Your instructions:
To complete this task, print all the data below exactly but leave out the images.

Exercise data:

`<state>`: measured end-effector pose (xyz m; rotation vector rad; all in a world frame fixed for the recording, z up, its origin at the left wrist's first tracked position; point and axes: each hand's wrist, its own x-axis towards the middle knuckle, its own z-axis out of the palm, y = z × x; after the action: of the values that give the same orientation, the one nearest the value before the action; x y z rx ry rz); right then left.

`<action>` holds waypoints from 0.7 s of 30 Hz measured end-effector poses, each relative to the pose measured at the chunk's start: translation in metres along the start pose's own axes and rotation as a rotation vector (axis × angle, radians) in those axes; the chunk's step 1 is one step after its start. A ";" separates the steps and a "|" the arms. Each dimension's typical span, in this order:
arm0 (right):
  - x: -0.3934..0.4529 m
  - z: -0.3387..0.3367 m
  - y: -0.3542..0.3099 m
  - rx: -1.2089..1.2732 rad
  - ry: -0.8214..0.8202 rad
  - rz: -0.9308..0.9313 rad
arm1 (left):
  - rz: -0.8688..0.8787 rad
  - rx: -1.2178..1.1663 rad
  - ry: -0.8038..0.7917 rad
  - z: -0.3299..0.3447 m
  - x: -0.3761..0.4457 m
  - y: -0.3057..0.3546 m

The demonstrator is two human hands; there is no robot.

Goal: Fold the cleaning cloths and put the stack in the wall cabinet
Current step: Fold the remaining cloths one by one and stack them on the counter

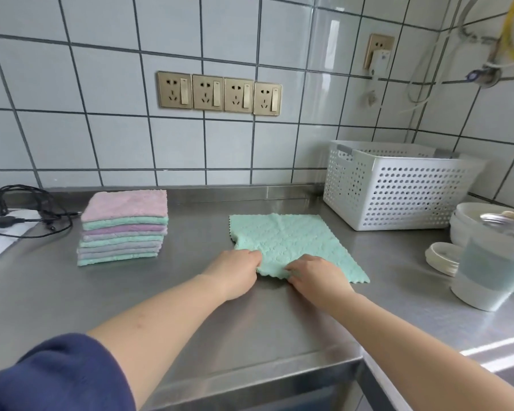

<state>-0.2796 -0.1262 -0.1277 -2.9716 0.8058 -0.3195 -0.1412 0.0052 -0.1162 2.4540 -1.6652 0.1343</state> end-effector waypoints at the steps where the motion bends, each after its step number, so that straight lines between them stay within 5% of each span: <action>1: -0.003 0.001 -0.002 -0.011 0.020 -0.012 | -0.029 -0.039 -0.005 0.001 -0.005 -0.004; 14: -0.062 -0.029 0.000 -0.011 0.035 0.036 | -0.162 -0.237 0.170 -0.023 -0.097 -0.059; 21: -0.083 -0.048 -0.012 0.307 0.075 0.140 | -0.278 -0.535 0.214 -0.032 -0.128 -0.071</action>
<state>-0.3540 -0.0738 -0.0946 -2.6187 0.8780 -0.4992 -0.1218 0.1539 -0.1135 2.1378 -1.0825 -0.0756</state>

Task output:
`<state>`: measured end-effector pose (xyz m; rotation vector rad; all in a world frame fixed for the recording, z up, its origin at the left wrist's first tracked position; point and axes: each hand's wrist, its own x-axis towards the middle knuckle, its own z-axis out of the palm, y = z × x; after the action: of the values that give the same orientation, the one nearest the value before the action; x y z rx ry rz); right then left.

`<action>` holds waypoints from 0.7 s of 30 Hz measured end-effector poses, each relative to the pose measured at the chunk's start: translation in metres along the start pose's own axes and rotation as a rotation vector (axis × angle, radians) in those axes; the chunk's step 1 is one step after its start. A ";" separates the steps and a "|" the arms. Each dimension's typical span, in this order:
arm0 (right):
  - x: -0.3934..0.4529 m
  - z: -0.3387..0.3367 m
  - y: -0.3542..0.3099 m
  - rx: -1.2089..1.2732 rad
  - ry: -0.8214..0.8202 rad
  - rz: -0.9308..0.9313 rad
arm1 (left):
  - rz: -0.8688..0.8787 rad
  - rx: -1.2178..1.1663 rad
  - ry: -0.8038..0.7917 rad
  - z: -0.3299..0.3447 m
  - x: -0.3761..0.4457 m
  - y: -0.3057..0.3546 m

The demonstrator is two human hands; there is no robot.

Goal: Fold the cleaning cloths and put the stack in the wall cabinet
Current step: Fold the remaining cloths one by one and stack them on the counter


<state>-0.2796 -0.1262 -0.1277 -2.9716 0.8058 -0.3195 -0.1412 0.0052 -0.1162 2.4540 -1.6652 0.1343</state> end-effector waypoints at the steps where the motion bends, each after its step number, so that straight lines between them stay within 5% of each span: <action>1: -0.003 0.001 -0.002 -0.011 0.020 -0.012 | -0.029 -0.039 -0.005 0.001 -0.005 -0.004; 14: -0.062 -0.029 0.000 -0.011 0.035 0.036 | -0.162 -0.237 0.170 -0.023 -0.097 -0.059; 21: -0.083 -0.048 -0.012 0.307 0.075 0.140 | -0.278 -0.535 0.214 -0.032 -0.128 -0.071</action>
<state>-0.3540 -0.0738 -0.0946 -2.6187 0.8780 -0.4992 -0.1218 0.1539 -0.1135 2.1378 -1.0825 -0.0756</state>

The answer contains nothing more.